Hire a Licensed Garden Waste Removal Service
When the other options do not fit, a licensed carrier is the straightforward answer. A carrier comes to your property, loads everything, and takes it to a licensed disposal or composting facility. You get the waste gone and a Waste Transfer Note as proof it was handled correctly.
This is the right option when:
You have a large, one-off clearance — post-landscaping, hedge removal, end-of-tenancy, or moving house
Your load includes soil, rubble, stones, or large sections of tree — things the brown bin won't take
You don't have a car, or your car is too small to carry the volume
You want it gone this week, not in two weeks when the brown bin next comes round
You don't want to spend a weekend loading, driving to the tip, and queuing
Your legal duty of care — and why it matters when choosing a carrier
Under UK law, you have a duty of care for your waste from the moment it is produced until it arrives at a licensed disposal facility. This does not end when a van drives away. If the carrier turns out to be unregistered and fly-tips your garden waste on a verge or in a car park, you — the waste producer — can be issued a fixed penalty notice of £400. If prosecuted in court, the fine is unlimited.

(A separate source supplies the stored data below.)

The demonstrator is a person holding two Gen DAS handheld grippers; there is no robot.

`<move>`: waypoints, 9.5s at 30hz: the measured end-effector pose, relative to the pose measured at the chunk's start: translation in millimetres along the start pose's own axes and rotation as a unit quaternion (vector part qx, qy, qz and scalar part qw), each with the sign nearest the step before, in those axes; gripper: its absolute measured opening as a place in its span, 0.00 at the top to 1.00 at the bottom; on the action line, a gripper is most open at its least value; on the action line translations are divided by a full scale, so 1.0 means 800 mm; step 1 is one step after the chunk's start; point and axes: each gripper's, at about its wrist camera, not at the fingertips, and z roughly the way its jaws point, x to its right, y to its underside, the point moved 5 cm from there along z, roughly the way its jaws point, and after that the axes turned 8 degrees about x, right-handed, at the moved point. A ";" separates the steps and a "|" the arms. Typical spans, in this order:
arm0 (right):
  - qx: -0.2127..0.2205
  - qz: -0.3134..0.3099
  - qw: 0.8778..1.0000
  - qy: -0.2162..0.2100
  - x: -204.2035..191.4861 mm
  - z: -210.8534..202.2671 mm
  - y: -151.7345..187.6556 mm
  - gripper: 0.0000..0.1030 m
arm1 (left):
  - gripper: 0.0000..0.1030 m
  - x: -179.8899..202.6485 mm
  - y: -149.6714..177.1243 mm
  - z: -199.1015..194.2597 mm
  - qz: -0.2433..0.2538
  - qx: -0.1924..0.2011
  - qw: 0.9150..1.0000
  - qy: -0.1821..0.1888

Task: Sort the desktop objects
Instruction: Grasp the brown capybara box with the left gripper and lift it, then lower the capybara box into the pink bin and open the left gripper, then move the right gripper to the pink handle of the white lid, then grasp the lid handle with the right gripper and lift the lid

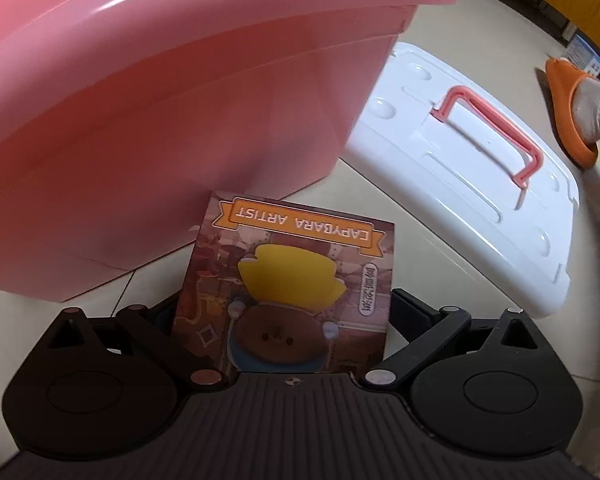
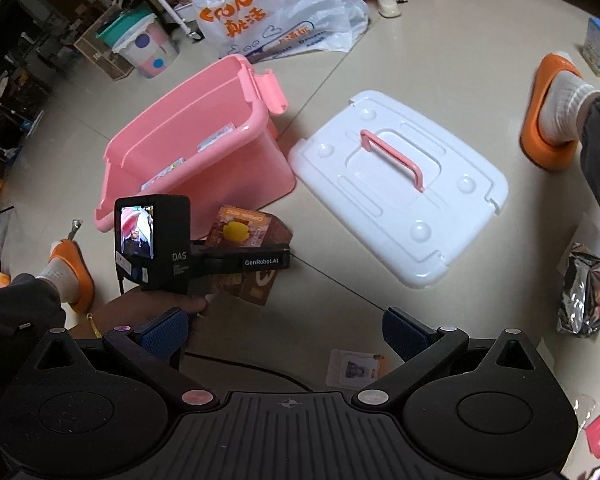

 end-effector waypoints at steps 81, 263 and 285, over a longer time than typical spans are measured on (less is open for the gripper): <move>-0.044 -0.010 0.999 -0.010 -0.010 0.008 0.029 0.00 | 0.18 -0.113 -0.167 -0.146 -0.174 0.081 0.971 -0.142; 0.142 -0.251 0.957 0.037 0.022 0.011 -0.188 0.95 | 0.02 -0.061 -0.035 -0.277 -0.118 0.099 0.971 -0.181; 0.191 -0.287 0.938 -0.043 -0.097 0.031 -0.218 0.95 | 0.02 -0.078 -0.041 -0.274 -0.167 0.097 0.966 -0.169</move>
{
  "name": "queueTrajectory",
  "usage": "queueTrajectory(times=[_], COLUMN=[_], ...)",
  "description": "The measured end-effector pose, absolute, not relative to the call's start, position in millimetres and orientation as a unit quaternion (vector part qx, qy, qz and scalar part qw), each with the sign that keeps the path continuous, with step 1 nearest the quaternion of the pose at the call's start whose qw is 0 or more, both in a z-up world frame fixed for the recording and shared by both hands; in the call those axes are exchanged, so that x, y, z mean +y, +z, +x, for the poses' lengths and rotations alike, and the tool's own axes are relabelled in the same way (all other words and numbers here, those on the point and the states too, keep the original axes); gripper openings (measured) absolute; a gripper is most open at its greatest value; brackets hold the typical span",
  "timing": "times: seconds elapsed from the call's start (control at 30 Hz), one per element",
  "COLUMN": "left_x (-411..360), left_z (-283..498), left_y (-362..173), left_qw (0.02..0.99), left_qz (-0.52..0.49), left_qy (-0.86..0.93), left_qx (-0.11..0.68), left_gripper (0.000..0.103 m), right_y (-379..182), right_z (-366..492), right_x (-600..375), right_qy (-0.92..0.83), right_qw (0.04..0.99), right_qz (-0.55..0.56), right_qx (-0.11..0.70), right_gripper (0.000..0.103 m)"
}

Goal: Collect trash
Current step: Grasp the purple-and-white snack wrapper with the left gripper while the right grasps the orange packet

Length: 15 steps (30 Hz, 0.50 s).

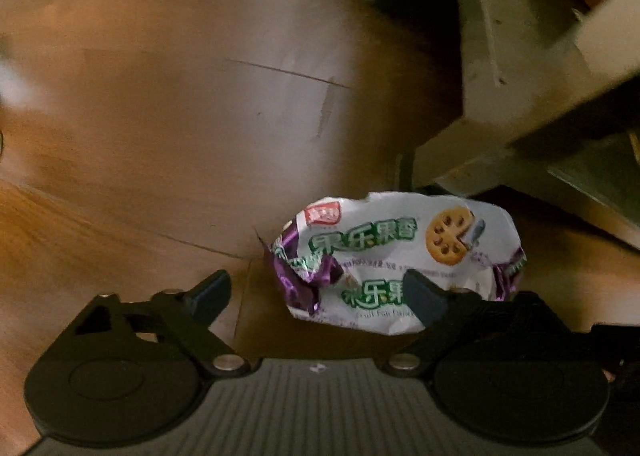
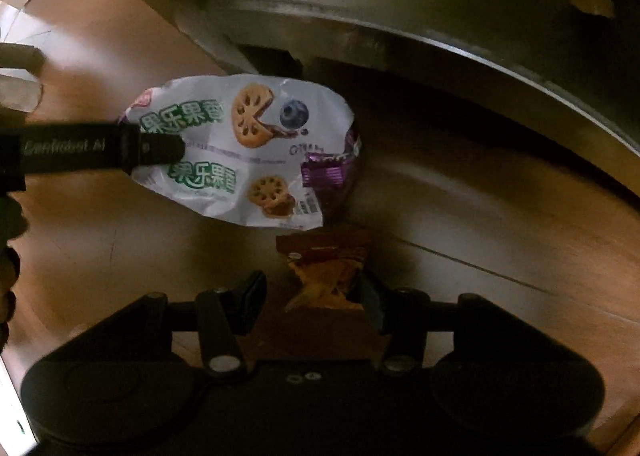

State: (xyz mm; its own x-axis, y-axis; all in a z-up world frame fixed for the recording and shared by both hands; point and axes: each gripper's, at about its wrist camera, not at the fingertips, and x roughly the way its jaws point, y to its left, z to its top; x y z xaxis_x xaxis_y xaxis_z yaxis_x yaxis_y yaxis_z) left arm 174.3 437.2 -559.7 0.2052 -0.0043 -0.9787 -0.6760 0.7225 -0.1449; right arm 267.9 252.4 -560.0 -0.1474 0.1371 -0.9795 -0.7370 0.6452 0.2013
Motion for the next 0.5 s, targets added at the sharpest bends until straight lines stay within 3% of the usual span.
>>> queueTrajectory(times=[0.13, 0.3, 0.37, 0.5], left_x=[445.7, 448.1, 446.3, 443.4], left_z=[174.1, 169.5, 168.2, 164.6], left_y=[-570.5, -573.0, -572.5, -570.8], left_qw=[0.704, 0.694, 0.691, 0.69], left_qz=[-0.315, -0.333, -0.327, -0.333], left_qy=[0.244, 0.25, 0.255, 0.253], left_qx=[0.588, 0.587, 0.592, 0.59], left_gripper=[0.055, 0.042, 0.039, 0.036], right_y=[-562.9, -557.4, -555.0, -548.9], right_z=[267.9, 272.9, 274.1, 277.0], right_x=[253.4, 247.3, 245.6, 241.4], right_qy=[0.363, 0.371, 0.371, 0.377], right_qw=[0.61, 0.607, 0.604, 0.605], right_qz=[-0.221, -0.213, -0.216, -0.214], right_qx=[0.669, 0.67, 0.671, 0.668], right_gripper=[0.048, 0.046, 0.029, 0.027])
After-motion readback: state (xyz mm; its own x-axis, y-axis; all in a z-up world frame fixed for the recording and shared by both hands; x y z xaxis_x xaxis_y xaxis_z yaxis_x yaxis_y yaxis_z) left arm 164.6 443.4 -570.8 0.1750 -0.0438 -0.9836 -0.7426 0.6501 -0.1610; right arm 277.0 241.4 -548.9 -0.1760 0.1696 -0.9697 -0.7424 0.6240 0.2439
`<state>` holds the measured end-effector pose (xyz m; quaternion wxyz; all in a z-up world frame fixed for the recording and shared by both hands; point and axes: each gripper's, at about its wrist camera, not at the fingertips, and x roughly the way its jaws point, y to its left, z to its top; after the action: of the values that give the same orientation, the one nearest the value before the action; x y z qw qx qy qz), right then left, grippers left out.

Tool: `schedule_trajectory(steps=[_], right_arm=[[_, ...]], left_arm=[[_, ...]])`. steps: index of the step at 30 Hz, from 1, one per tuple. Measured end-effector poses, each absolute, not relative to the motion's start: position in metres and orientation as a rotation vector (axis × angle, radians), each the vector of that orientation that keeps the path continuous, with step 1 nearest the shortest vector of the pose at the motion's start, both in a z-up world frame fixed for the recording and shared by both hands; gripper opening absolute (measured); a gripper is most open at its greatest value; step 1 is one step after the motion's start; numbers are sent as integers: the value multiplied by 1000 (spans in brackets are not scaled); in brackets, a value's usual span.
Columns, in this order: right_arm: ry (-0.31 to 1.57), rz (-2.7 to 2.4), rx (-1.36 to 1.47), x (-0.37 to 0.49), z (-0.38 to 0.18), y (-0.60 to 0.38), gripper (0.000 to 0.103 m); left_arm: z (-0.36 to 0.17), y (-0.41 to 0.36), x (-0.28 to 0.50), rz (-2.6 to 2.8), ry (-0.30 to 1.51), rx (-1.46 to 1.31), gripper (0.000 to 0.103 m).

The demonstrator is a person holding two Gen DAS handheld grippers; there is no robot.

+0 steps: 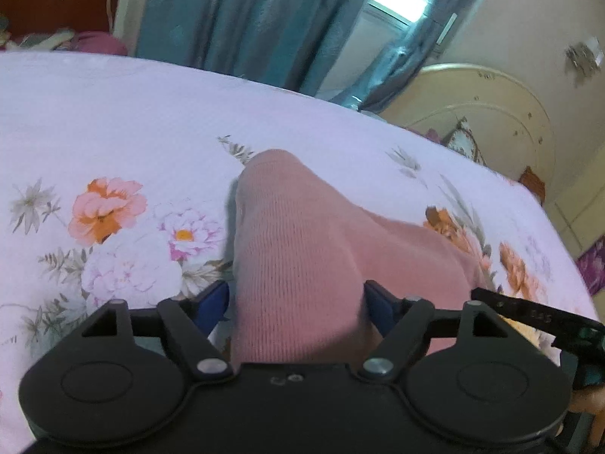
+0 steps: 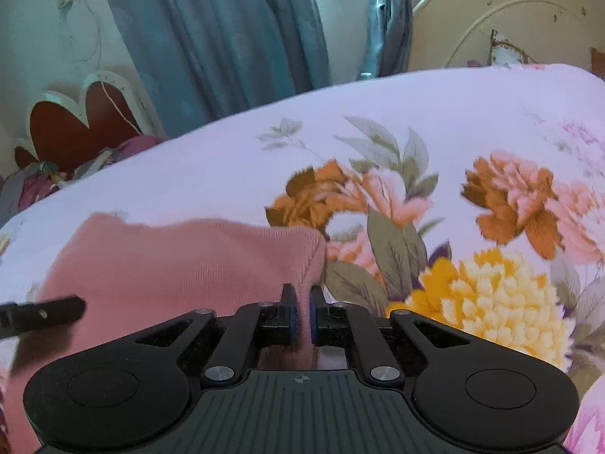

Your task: Fold small clothes

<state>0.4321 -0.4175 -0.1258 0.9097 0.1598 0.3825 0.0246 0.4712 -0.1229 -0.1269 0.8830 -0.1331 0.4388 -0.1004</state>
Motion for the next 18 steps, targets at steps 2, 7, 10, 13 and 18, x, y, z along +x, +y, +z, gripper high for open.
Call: schedule_trajectory(steps=[2, 7, 10, 13, 18], right_arm=[[735, 52, 292, 429, -112, -414, 7], [714, 120, 199, 440, -107, -385, 8], [741, 118, 168, 452, -120, -375, 8], [777, 64, 127, 466, -142, -379, 8], [781, 68, 103, 472, -149, -380, 7]], left_arm=[[-119, -126, 471, -202, 877, -253, 75], [-125, -130, 492, -165, 889, -246, 71], [-132, -129, 500, -141, 897, -264, 71], [-139, -129, 505, -122, 907, -241, 76], [-142, -127, 507, -113, 920, -260, 77]])
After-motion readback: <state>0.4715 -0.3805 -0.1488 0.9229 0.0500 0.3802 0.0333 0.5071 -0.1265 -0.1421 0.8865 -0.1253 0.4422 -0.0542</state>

Before handing your waste to any carrier, check they hold a valid Waste Carrier Licence on the Environment Agency public register ↗. Every carrier on RubbishBids is verified against this register before they can bid on any job.
Too much garden waste for the brown bin?
Post your job on RubbishBids and up to three EA-licensed carriers covering your area will bid for it. You choose the one that works for you — posting is free, and you only pay the carrier you select.
What NOT to Do — Fly-Tipping and the Law
There is one approach that looks cheap and turns out not to be: handing your garden waste to an unregistered “man with a van” who offers a bargain price. This happens regularly in London, particularly after large garden clear-outs, and it causes real problems.
Householder liability for fly-tipping
An unregistered carrier has no legal route for disposing of the waste they collect. Most of the time, it ends up fly-tipped — on a country lane, a car park, or someone's land. When councils and the Environment Agency investigate, they trace the waste back to its source. If your address is on any paperwork, or the waste can be identified as yours, you face a fixed penalty of £400 or an unlimited court fine — even though you did not do the dumping yourself. The duty of care law exists precisely to close this loophole.
The practical rule is simple: only hand garden waste (or any waste) to a carrier who can show you a valid Environment Agency Waste Carrier Licence number and who provides a Waste Transfer Note — the legal document you must keep for two years. If a carrier cannot or will not provide either, do not use them, regardless of price.